■ **Assignment**:
Transcribe the listing exactly, so that nothing but the pictures is missing.
BEGIN Provided data
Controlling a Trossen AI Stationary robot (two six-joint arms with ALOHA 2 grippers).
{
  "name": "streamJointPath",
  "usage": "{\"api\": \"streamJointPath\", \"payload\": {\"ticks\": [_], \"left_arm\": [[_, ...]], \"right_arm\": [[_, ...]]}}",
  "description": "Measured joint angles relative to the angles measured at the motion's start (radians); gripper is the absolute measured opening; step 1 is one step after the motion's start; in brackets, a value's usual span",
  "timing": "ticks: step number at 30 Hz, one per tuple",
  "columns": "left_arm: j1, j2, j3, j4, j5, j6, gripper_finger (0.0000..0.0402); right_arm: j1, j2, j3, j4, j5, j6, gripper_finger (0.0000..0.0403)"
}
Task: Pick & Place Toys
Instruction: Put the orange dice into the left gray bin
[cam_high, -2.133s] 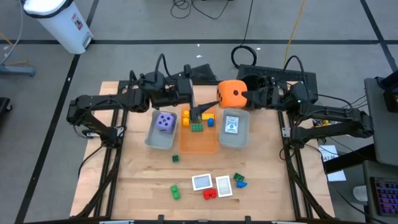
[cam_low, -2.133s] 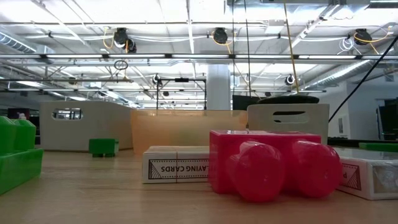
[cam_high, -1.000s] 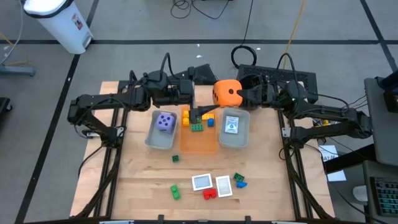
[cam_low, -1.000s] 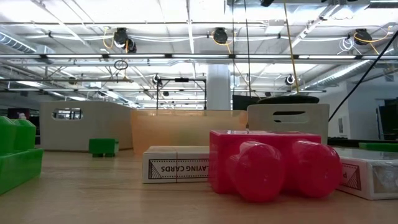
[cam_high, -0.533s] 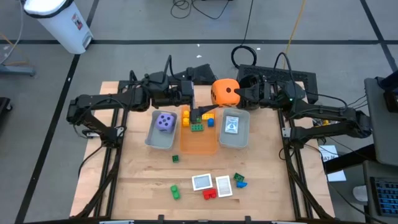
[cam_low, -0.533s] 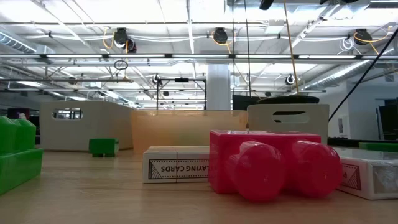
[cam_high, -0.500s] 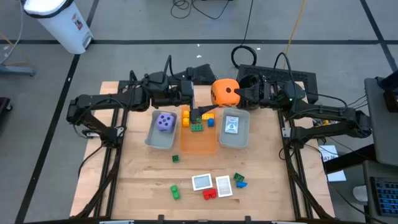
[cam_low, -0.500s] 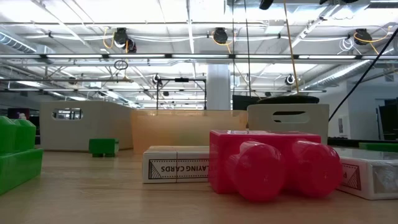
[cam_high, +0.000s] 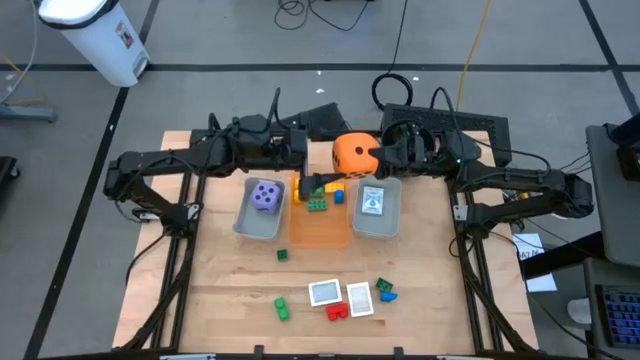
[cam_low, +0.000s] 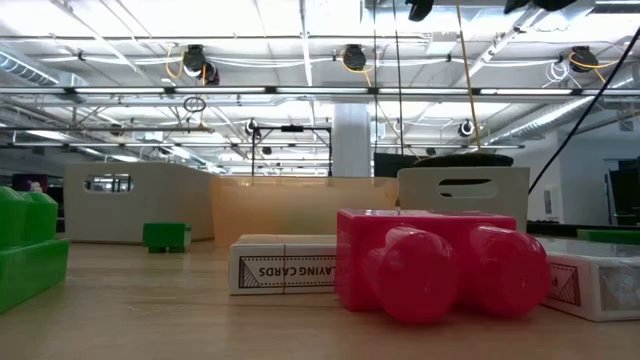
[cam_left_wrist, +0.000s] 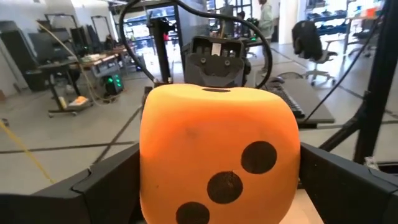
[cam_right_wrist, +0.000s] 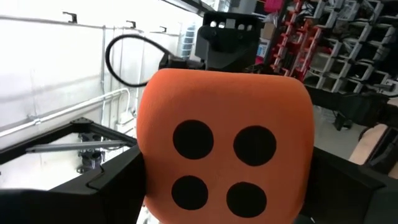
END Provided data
■ **Task answer**:
Controlling a Trossen AI Stationary robot (two six-joint arms with ALOHA 2 grippers).
{
  "name": "streamJointPath",
  "usage": "{\"api\": \"streamJointPath\", \"payload\": {\"ticks\": [_], \"left_arm\": [[_, ...]], \"right_arm\": [[_, ...]]}}",
  "description": "Measured joint angles relative to the angles measured at the motion's start (radians); gripper is the absolute measured opening; step 1 is one step after the motion's start; in brackets, a value's usual span",
  "timing": "ticks: step number at 30 Hz, one per tuple",
  "columns": "left_arm: j1, j2, j3, j4, j5, j6, gripper_finger (0.0000..0.0402); right_arm: j1, j2, j3, j4, j5, j6, gripper_finger (0.0000..0.0403)"
}
Task: Pick & Place Toys
Instruction: Put the orange dice into the left gray bin
[cam_high, -2.133s] 
[cam_low, -2.133s] 
[cam_high, -1.000s] 
[cam_low, -1.000s] 
[cam_high, -0.533s] 
[cam_low, -0.533s] 
[cam_high, -0.500s] 
[cam_low, -0.500s] 
[cam_high, +0.000s] 
[cam_low, +0.000s] 
[cam_left_wrist, +0.000s] 
[cam_right_wrist, +0.000s] 

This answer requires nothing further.